Over the past few weeks, PJ Media covered increasing numbers of food plants in America that caught fire, exploded or had planes crash into them. Since then, more food processing plants have been set ablaze and there have been many industrial fires. It is clear that no pattern has been established. These incidents seem random. None of these incidents have been linked together.
They aren’t all that many, but they continue to grow.
Although the FBI has not mentioned the plane crashes, fires and explosions, it did issue an alert regarding cyberattacks that could be timed to disrupt the harvest season.
Several more incidents occurred in the following month.
A large poultry processing plant in Minnesota was set on fire last week, killing thousands of chickens.
This was just days after another large chicken processing plant caught fire. The large fire that erupted over the weekend at Cargill’s London plant, Ontario, caused “significant damage.”
About 700 people work in the plant, which also processes large quantities of chicken products for McDonald’s.
A chemical plant in Omaha was also affected by several explosions and fire damage over Memorial Day weekend.
National Review’s Jim Geraghty pointed out that such disasters have not increased in number:
The “Baader-Meinhof Phenomenon”, also known as the “frequency illusion,” is what we are likely to be experiencing. “Frequency illusion” is when you hear a term, then suddenly feel that you are seeing it everywhere. It’s not that everything you are observing is happening at the same frequency. You just didn’t notice or ignore it.
People are now paying more attention to supply chains because of the empty shelves in early 2011. Many of us were affected by sudden interruptions in our food supply. Some meatpacking plants were temporarily shut down due to Covid outbreaks. Potato growers also found it difficult to deliver their potatoes to consumers during the pandemic. In early 2021, a hacker attack also occurred on a major beef supplier. In January, Omicron was also discovered by millions of Americans. This caused disruptions in shipments and led to product shortages and empty shelves across the country. These supply-chain issues are still not solved.

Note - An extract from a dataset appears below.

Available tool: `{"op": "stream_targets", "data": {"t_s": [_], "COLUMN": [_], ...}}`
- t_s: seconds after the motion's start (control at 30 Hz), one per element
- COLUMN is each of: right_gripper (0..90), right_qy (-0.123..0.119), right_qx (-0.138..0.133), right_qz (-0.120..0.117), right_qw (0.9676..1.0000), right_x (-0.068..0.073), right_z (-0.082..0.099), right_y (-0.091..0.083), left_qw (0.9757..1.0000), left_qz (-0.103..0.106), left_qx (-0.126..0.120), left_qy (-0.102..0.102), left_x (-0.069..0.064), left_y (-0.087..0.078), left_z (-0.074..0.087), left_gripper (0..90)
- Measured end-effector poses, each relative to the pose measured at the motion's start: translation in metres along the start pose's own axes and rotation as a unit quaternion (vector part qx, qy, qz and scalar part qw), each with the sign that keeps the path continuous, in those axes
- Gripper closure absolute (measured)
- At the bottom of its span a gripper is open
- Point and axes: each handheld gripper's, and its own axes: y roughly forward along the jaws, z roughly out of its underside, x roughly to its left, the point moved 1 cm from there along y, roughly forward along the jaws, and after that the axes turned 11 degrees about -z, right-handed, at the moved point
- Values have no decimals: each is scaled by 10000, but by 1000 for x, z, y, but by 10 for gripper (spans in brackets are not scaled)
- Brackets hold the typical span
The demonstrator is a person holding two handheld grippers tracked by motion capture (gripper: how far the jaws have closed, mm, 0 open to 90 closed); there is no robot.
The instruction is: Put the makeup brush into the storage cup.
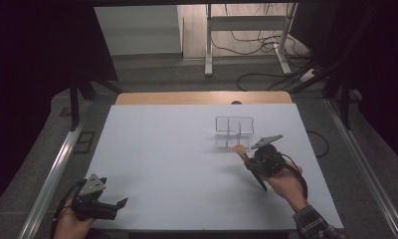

The National Fire Protection Association (NFPA), PJ Media mentioned in the May 2 article, has now examined reports of incidents at food plants to see if a trend is emerging. NFPA reports
However, there is nothing unusual about the fires that occurred in food processing plants during the first months of the year. The National Fire Incident Reporting System keeps records of fires occurring at other facilities than food processing plants. However, data on these fires is not kept. It tracks fires in larger categories such as manufacturing, refrigerated storage and agricultural facilities. The number of fires that occurred at all processing or manufacturing plants in the country reached 5,300 in 2019, which is close to 15 per day. In addition, there were more than 2,000 fires in the country’s agricultural, grain, livestock and refrigerated storage areas. These could all be food processing operations.
Messerschmidt stated that food processing plants are susceptible to fires, just like other industrial facilities. She said that food is fuel. “So food is fuel.” Messerschmidt said.
Messerschmidt believes that the attention on these fires will shift from conspiracy theories surrounding them. However, she stated that it is still important to examine what went wrong in specific incidents.
The title of the article by NFPA — “Nothing To Seen Here” — could have sounded a warning. It also didn’t rely on “experts say” as a way to communicate its point. The point is that there are many fires in America and, as PJ Media reported, no trend has emerged.
There are many factors that could play a role, including fire prone plants, supply chain stress, deferred maintenance and insurance fraud. There have been a few high-profile cyberattacks and the FBI warned of more.
Although no new trend has been identified, it is something you should be aware of. It continues to put more strain on an already stressed domestic food supply system.